*Exercise objective:* Leaving the pictures aside, return all of the data below exactly.

*Data below:*
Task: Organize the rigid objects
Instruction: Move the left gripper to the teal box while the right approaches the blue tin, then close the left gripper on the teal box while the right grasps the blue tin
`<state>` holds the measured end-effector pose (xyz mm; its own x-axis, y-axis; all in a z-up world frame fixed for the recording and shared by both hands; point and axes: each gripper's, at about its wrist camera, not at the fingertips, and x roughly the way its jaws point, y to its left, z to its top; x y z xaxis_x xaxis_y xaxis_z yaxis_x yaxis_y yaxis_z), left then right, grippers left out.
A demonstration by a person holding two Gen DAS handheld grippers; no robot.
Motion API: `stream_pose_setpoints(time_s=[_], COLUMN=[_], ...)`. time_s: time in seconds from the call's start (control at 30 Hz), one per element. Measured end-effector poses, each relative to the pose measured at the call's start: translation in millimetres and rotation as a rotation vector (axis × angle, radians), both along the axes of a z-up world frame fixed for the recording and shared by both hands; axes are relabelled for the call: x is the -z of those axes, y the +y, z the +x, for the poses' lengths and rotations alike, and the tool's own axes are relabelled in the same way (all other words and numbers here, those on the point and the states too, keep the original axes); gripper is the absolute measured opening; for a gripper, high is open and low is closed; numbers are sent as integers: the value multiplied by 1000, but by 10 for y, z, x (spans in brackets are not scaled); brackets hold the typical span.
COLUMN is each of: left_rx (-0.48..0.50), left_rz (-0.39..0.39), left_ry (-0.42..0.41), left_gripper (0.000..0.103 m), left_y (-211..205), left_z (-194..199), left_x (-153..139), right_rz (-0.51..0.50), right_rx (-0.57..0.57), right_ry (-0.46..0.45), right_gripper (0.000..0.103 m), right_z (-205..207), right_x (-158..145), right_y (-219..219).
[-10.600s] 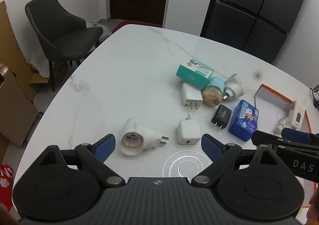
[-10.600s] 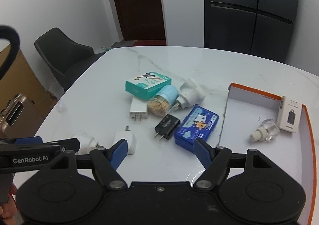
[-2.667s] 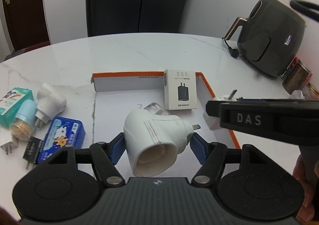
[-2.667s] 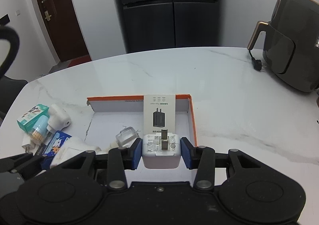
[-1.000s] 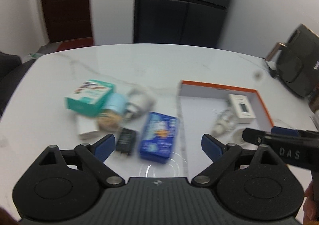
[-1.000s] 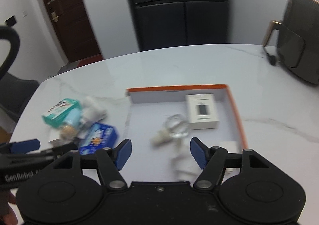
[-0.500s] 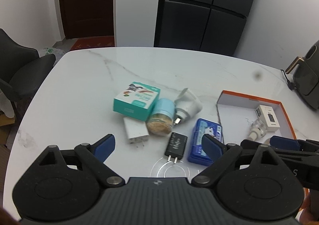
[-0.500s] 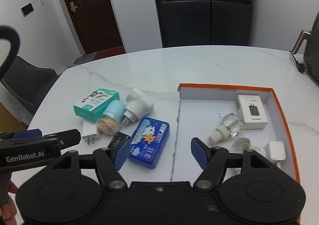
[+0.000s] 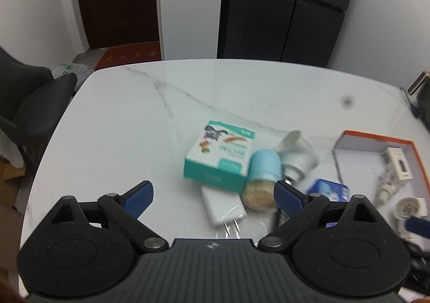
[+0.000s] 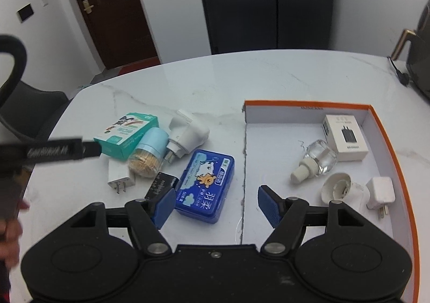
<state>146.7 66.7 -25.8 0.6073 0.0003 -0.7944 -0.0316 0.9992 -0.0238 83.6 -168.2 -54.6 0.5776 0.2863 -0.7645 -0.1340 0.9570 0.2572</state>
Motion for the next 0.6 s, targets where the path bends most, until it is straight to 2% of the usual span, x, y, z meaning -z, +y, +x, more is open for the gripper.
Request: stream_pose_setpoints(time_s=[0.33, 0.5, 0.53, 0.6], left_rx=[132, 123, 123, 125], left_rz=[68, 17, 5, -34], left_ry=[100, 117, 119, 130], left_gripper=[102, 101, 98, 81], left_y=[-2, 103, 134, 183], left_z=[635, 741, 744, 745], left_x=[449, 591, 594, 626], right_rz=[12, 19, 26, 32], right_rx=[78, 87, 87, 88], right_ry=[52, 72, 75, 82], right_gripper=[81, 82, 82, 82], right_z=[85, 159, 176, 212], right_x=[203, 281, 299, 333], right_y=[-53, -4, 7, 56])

*Reply:*
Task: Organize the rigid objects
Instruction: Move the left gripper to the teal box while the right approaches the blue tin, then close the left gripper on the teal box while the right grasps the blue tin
`<state>` holds the measured end-effector pose (xyz mm; its own x-axis, y-axis; all in a z-up world frame fixed for the recording and shared by both hands; point and axes: each gripper's, at about its wrist camera, not at the fingertips, and x roughly the way its jaws point, y to its left, z to its top; x y z xaxis_x xaxis_y xaxis_z yaxis_x yaxis_y yaxis_z), left then right, grippers left out.
A demonstration by a person holding two Gen DAS handheld grippers; no robot.
Motion API: `stream_pose_setpoints(time_s=[_], COLUMN=[_], ...)`. time_s: time in seconds from the call's start (control at 30 Hz), one per element. Measured end-effector poses, each relative to the pose measured at the call's start: translation in millimetres and rotation as a rotation vector (axis × angle, radians), both along the axes of a z-up world frame fixed for the recording and shared by both hands; axes are relabelled for the call: x is the -z of those axes, y the +y, z the +x, for the poses' lengths and rotations alike, and the tool's own axes are relabelled in the same way (all other words and numbers here, those on the point and the states too, keep the original axes); gripper is the absolute measured opening; for a gripper, high is open and low is closed; numbers are sent as integers: the value multiplied by 1000, but by 10 for y, z, x (spans in brackets are not scaled); brackets hold the typical span.
COLUMN is each of: left_rx (-0.48..0.50), left_rz (-0.39..0.39), left_ry (-0.42..0.41), left_gripper (0.000..0.103 m), left_y (-211..205), left_z (-194..199), left_x (-153..139), right_rz (-0.51..0.50), right_rx (-0.57..0.57), right_ry (-0.46..0.45), right_gripper (0.000..0.103 m), right_z (-205..207), right_x (-158..145), right_y (-219..219).
[-10.600s] 
[-10.600s] 
[-2.667s] 
[-2.667s] 
[-1.000s] 
[-1.000s] 
[-0.500s] 
[-0.500s] 
[+0.000s] 
[+0.000s] 
<state>146.7 66.7 -25.8 0.6073 0.0003 -0.7944 -0.0316 0.9992 -0.0238 83.6 -168.2 -54.6 0.5776 0.2863 -0.7645 -0.1340 0.9570 0.2572</state>
Motion for the next 0.6 s, targets where the path bends most, until it is straight to 2% of the usual span, x, y, z meaning -z, +y, +x, more is open for the gripper.
Request: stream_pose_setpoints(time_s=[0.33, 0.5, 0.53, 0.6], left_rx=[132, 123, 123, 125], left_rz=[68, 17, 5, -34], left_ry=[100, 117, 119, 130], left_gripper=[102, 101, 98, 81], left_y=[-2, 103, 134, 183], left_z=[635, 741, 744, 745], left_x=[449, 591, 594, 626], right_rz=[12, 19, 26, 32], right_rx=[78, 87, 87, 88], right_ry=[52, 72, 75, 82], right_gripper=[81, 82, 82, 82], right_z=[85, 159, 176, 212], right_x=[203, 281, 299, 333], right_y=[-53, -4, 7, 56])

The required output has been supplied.